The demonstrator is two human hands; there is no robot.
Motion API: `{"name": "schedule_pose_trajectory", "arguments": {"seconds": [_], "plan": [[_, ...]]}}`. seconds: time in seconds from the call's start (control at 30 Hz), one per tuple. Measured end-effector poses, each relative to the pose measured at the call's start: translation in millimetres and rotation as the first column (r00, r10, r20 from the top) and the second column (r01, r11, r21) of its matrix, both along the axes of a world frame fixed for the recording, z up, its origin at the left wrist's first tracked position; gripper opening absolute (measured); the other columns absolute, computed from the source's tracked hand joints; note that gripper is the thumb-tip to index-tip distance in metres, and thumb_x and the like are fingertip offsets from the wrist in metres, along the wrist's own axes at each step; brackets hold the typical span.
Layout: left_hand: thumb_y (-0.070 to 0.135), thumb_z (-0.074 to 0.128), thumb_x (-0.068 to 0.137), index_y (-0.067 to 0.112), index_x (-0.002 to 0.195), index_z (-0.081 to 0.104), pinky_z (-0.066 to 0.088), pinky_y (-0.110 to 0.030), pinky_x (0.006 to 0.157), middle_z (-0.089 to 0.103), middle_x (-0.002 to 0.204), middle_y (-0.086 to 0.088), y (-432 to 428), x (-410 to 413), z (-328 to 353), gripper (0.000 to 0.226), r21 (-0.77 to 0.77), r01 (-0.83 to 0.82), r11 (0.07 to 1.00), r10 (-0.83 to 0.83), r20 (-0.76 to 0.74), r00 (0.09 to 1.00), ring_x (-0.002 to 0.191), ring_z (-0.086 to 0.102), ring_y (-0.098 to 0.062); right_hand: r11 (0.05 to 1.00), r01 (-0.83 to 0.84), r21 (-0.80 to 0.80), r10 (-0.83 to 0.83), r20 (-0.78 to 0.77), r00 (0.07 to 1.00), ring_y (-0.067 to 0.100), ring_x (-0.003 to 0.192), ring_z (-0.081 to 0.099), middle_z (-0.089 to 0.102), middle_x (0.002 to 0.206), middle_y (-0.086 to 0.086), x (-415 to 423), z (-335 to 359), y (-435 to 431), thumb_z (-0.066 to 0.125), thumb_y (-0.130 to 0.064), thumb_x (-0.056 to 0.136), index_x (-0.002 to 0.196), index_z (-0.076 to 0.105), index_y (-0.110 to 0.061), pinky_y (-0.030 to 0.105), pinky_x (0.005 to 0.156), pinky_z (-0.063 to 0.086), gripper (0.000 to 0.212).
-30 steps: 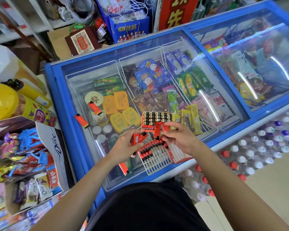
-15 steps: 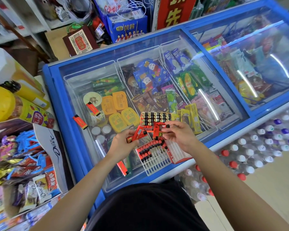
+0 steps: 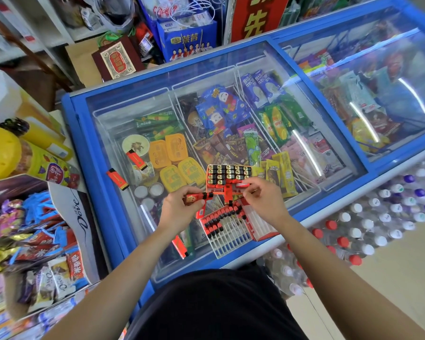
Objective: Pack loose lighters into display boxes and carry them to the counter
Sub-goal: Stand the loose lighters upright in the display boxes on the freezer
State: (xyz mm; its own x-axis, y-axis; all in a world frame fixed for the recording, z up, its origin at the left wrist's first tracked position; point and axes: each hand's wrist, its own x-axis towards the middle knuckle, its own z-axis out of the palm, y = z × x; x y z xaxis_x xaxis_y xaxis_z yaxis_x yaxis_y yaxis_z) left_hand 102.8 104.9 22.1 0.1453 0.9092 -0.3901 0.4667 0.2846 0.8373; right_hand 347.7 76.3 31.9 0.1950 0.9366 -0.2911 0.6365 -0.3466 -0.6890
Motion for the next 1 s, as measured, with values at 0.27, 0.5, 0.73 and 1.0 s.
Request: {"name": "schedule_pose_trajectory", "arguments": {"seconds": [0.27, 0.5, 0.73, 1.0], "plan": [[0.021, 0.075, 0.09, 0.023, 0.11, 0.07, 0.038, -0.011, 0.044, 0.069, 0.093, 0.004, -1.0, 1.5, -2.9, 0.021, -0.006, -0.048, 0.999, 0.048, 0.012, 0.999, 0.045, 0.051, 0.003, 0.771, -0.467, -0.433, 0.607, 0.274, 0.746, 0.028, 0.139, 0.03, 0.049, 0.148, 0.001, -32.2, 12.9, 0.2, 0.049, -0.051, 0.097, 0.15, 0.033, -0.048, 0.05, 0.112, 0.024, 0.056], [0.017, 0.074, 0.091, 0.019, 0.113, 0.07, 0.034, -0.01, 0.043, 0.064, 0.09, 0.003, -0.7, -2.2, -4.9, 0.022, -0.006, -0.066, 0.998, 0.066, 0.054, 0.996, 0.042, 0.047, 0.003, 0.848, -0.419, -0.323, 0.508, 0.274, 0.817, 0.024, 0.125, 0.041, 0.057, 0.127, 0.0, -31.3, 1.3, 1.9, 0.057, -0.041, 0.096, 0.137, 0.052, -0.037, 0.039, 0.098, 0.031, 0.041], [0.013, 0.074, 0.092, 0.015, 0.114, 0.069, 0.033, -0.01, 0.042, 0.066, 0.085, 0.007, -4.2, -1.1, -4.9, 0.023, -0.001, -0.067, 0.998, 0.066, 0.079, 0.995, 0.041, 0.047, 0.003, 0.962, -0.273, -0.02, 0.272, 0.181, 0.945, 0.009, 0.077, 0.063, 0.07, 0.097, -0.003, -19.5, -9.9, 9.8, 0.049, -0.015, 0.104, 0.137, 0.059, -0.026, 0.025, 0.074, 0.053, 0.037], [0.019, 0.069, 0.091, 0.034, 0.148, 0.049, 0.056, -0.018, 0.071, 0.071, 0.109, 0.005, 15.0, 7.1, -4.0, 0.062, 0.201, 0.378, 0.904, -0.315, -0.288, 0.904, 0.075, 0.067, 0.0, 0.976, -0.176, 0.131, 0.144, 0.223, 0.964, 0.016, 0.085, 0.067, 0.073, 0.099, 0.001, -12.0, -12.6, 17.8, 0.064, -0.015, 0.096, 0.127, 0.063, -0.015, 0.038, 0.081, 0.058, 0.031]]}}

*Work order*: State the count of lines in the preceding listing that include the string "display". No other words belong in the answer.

*Output of the exercise*: 2